Involvement of MCP-1 in Tubulointerstitial Fibrosis Through Massive Proteinuria in Anti-GBM Nephritis Induced in WKY Rats

Biomedical Research Laboratories, Daiichi Asubio Pharma Co., Ltd., Osaka, Japan.
Journal of Clinical Immunology (Impact Factor: 3.18). 08/2007; 27(4):409-29. DOI: 10.1007/s10875-007-9085-z
Source: PubMed


We investigated participation of monocyte chemoattractant protein-1 (MCP-1) in tubulointerstitial fibrosis and correlation between MCP-1 and proteinuria in Wistar-Kyoto (WKY) rats with glomerulonephritis induced by anti-glomerular basement membrane (anti-GBM) antibody.
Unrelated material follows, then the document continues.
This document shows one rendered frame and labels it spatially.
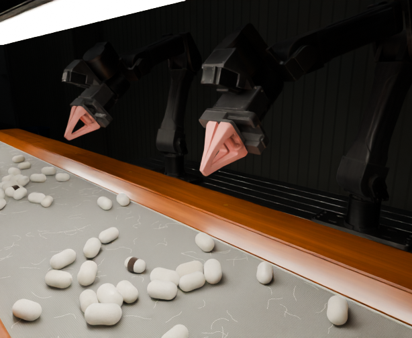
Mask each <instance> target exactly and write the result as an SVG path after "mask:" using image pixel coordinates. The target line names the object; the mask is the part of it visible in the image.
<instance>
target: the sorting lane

WKY rats showed marked proteinuria and severe glomerular crescent formation at 7 days post antibody injection. At 28 days, tubulointerstitial fibrotic lesions were observed, followed by sustained heavy proteinuria and severe tubulointerstitial fibrosis at 56 days. Histological examination revealed that the overlapped immunoreactivities of MCP-1, rat albumin, and p65NF-kappaB were detected in the same tubular segments of nephritic kidney, and a significant positive correlation was observed between proteinuria and MCP-1 expression in the tubulointerstitial fibrosis. ED-1- and CD8-positive cells were also abundant, and there was a good correlation between monocyte/macrophage recruitment and MCP-1 expression in the tubulointerstitial area. These results suggest that MCP-1 participates in the progression of tubulointerstitial fibrosis, through massive albuminuria, which is accompanied by marked monocyte/macrophage recruitment.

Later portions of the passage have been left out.